The division now is between two categories: “super-Earths,” or rocky planets about 1.5 times the size of our own, and “mini-Neptunes,” gassy planets more than 2.5 times Earth’s size. They’re terms were already used but were sometimes considered interchangeable. And It’s an important distinction to make, because Neptune-sized planets are almost always inhospitable to life as we know it. “Our result sharpens up the dividing line,” Fulton said.

Image: NASA / Ames Research Center / JPL-Caltech / Tim Pyle

Better knowledge of how to find planets like our own will help scientists sift through this final catalog of data from Kepler’s original mission. It will also allow scientists to write better lists of promising targets that more powerful telescopes can study in the future.
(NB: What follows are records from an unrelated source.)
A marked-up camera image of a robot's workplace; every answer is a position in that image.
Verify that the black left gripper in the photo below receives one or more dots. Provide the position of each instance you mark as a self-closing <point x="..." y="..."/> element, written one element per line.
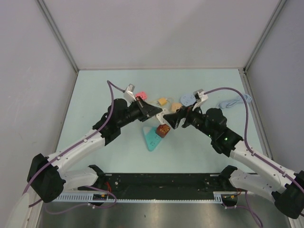
<point x="147" y="110"/>

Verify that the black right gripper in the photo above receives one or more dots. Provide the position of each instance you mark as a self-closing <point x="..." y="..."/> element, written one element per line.
<point x="174" y="118"/>

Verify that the white square plug adapter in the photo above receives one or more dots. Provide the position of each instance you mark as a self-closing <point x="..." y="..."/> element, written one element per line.
<point x="160" y="116"/>

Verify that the dark red cube socket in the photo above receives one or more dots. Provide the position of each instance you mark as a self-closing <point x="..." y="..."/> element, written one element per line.
<point x="162" y="130"/>

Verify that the teal triangular power strip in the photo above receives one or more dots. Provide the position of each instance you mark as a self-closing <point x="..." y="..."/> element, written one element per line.
<point x="152" y="139"/>

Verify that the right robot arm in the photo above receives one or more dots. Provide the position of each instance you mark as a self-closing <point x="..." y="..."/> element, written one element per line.
<point x="274" y="182"/>

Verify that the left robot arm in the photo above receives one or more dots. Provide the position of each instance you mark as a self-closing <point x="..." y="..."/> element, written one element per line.
<point x="47" y="173"/>

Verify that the pink square plug adapter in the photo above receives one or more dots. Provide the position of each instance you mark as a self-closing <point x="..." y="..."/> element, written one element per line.
<point x="142" y="95"/>

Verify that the beige cube socket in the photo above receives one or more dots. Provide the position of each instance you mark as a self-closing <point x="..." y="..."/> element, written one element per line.
<point x="175" y="107"/>

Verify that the yellow USB charger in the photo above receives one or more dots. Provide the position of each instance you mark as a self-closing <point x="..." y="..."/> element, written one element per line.
<point x="162" y="101"/>

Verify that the round light blue power strip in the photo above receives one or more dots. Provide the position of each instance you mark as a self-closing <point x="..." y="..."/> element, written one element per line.
<point x="188" y="99"/>

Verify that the light blue rectangular power strip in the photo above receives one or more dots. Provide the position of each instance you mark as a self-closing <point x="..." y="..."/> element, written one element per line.
<point x="226" y="104"/>

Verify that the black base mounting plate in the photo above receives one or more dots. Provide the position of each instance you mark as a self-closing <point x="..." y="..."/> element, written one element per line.
<point x="162" y="186"/>

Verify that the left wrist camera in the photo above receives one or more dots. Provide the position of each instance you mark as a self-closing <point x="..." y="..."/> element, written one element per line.
<point x="128" y="93"/>

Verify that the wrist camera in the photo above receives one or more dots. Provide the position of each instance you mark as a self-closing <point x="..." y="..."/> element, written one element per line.
<point x="128" y="93"/>
<point x="201" y="97"/>

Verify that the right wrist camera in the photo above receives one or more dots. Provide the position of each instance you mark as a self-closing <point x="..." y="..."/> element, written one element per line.
<point x="201" y="97"/>
With the final catalog of planetary candidates from Kepler’s original mission released, NASA will now focus on the “K2” mission, which began in 2014. K2, which has found over 100 different exoplanets so far, was started as a way to give the telescope a second life after Kepler suffered multiple mission-threatening technological setbacks. Two of the telescope’s four reaction wheels had failed — one in 2012, and one in 2013 — and at least three are needed to properly aim the telescope. Luckily, team scientists devised a clever workaround by using the Sun’s pressure on the telescope’s solar panels as a stand-in for the broken wheel.

Not an ending, but a new beginning

Kepler can still hunt for planets, but photons from the Sun don’t generate as much force as a reaction wheel can. The limits of the K2 mission mean scientists have to go about their searches more methodically. It’s akin to picking up leaves in your yard one by one instead of raking them all into a bag. The telescope will continue on with K2 until it runs out of fuel, likely sometime in 2018.

When asked during the press conference how the team felt about Kepler’s first mission coming to a close, Thompson explained that she sees it more as a new beginning. “It’s amazing the things that Kepler has found,” Thompson said. “It has shown us these terrestrial worlds, and we still have all this work to do to really understand how common Earths are in the galaxy.”